YOUR ASSIGNMENT: Start to finish, the listing must be rewritten exactly.

DATA SUPPLIED:
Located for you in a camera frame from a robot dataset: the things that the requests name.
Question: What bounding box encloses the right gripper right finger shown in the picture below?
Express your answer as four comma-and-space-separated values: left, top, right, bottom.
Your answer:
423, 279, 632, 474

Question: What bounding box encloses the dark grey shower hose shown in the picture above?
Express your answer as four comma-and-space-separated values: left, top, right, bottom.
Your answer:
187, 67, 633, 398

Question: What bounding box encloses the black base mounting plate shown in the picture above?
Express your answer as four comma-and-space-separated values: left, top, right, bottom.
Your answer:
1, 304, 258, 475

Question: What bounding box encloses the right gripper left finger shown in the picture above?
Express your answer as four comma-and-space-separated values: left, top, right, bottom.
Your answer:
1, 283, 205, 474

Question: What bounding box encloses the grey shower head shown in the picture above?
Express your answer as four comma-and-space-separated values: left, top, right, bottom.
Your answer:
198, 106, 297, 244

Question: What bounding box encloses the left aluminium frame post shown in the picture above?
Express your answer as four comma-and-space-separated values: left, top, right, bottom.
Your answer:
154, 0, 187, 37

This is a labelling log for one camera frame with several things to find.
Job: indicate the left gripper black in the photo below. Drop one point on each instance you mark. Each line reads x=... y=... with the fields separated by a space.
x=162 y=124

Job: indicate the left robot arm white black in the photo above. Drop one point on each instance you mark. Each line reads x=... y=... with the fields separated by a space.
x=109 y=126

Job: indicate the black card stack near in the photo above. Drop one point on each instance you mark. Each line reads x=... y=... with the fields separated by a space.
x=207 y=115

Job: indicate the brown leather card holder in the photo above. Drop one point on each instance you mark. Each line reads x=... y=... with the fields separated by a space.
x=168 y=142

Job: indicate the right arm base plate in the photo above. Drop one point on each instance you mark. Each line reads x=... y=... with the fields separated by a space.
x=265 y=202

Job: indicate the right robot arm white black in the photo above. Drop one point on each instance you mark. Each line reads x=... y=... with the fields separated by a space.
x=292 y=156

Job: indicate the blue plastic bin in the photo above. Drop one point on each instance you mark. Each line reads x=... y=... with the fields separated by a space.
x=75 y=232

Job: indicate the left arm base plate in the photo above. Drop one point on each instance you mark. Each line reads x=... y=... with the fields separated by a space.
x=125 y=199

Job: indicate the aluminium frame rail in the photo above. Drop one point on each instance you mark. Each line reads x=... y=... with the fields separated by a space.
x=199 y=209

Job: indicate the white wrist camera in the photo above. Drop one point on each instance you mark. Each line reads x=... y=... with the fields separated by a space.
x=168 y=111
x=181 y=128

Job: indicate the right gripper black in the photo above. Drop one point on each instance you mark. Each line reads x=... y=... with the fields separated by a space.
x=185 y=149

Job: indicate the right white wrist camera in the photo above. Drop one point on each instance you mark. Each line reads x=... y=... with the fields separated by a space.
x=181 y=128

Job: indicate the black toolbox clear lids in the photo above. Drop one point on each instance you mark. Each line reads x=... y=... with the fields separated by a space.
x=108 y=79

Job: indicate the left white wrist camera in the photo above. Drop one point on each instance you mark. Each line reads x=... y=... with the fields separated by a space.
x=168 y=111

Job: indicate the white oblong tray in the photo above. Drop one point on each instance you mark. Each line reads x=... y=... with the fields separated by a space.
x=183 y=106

RESULT:
Located for you in a camera frame from a robot dataset: the things that the requests name.
Question: What bounding box encloses the right gripper right finger shown in the picture below?
Express your answer as four comma-and-space-separated values: left, top, right, bottom.
Your answer:
423, 279, 632, 474

Question: What bounding box encloses the dark grey shower hose shown in the picture above?
Express your answer as four comma-and-space-separated values: left, top, right, bottom.
Your answer:
187, 67, 633, 398

Question: What bounding box encloses the black base mounting plate shown in the picture above?
Express your answer as four comma-and-space-separated values: left, top, right, bottom.
Your answer:
1, 304, 258, 475

Question: What bounding box encloses the right gripper left finger shown in the picture above?
Express your answer as four comma-and-space-separated values: left, top, right, bottom.
Your answer:
1, 283, 205, 474

Question: What bounding box encloses the grey shower head shown in the picture above?
Express your answer as four comma-and-space-separated values: left, top, right, bottom.
Your answer:
198, 106, 297, 244

Question: What bounding box encloses the left aluminium frame post shown in the picture above?
Express your answer as four comma-and-space-separated values: left, top, right, bottom.
Your answer:
154, 0, 187, 37

This is a labelling log for one camera frame with several things to find.
Job: indicate the left gripper black in the photo below. Drop one point on each instance you mark. Each line reads x=... y=... with the fields separated by a space.
x=162 y=124

Job: indicate the left robot arm white black in the photo above. Drop one point on each instance you mark. Each line reads x=... y=... with the fields separated by a space.
x=109 y=126

Job: indicate the black card stack near in the photo above. Drop one point on each instance you mark. Each line reads x=... y=... with the fields separated by a space.
x=207 y=115

Job: indicate the brown leather card holder in the photo above. Drop one point on each instance you mark. Each line reads x=... y=... with the fields separated by a space.
x=168 y=142

Job: indicate the right arm base plate in the photo above. Drop one point on each instance you mark. Each line reads x=... y=... with the fields separated by a space.
x=265 y=202

Job: indicate the right robot arm white black in the photo above. Drop one point on each instance you mark. Each line reads x=... y=... with the fields separated by a space.
x=292 y=156

Job: indicate the blue plastic bin in the photo above. Drop one point on each instance you mark. Each line reads x=... y=... with the fields separated by a space.
x=75 y=232

Job: indicate the left arm base plate in the photo above. Drop one point on each instance you mark. Each line reads x=... y=... with the fields separated by a space.
x=125 y=199

Job: indicate the aluminium frame rail in the photo above. Drop one point on each instance you mark. Each line reads x=... y=... with the fields separated by a space.
x=199 y=209

Job: indicate the white wrist camera in the photo above. Drop one point on each instance you mark. Each line reads x=... y=... with the fields separated by a space.
x=168 y=111
x=181 y=128

Job: indicate the right gripper black in the photo above. Drop one point on each instance you mark. Each line reads x=... y=... with the fields separated by a space.
x=185 y=149

Job: indicate the right white wrist camera in the photo above. Drop one point on each instance you mark. Each line reads x=... y=... with the fields separated by a space.
x=181 y=128

Job: indicate the black toolbox clear lids in the photo above. Drop one point on each instance you mark. Each line reads x=... y=... with the fields separated by a space.
x=108 y=79

Job: indicate the left white wrist camera in the photo above. Drop one point on each instance you mark. Each line reads x=... y=... with the fields separated by a space.
x=168 y=111

Job: indicate the white oblong tray in the photo above. Drop one point on each instance you mark. Each line reads x=... y=... with the fields separated by a space.
x=183 y=106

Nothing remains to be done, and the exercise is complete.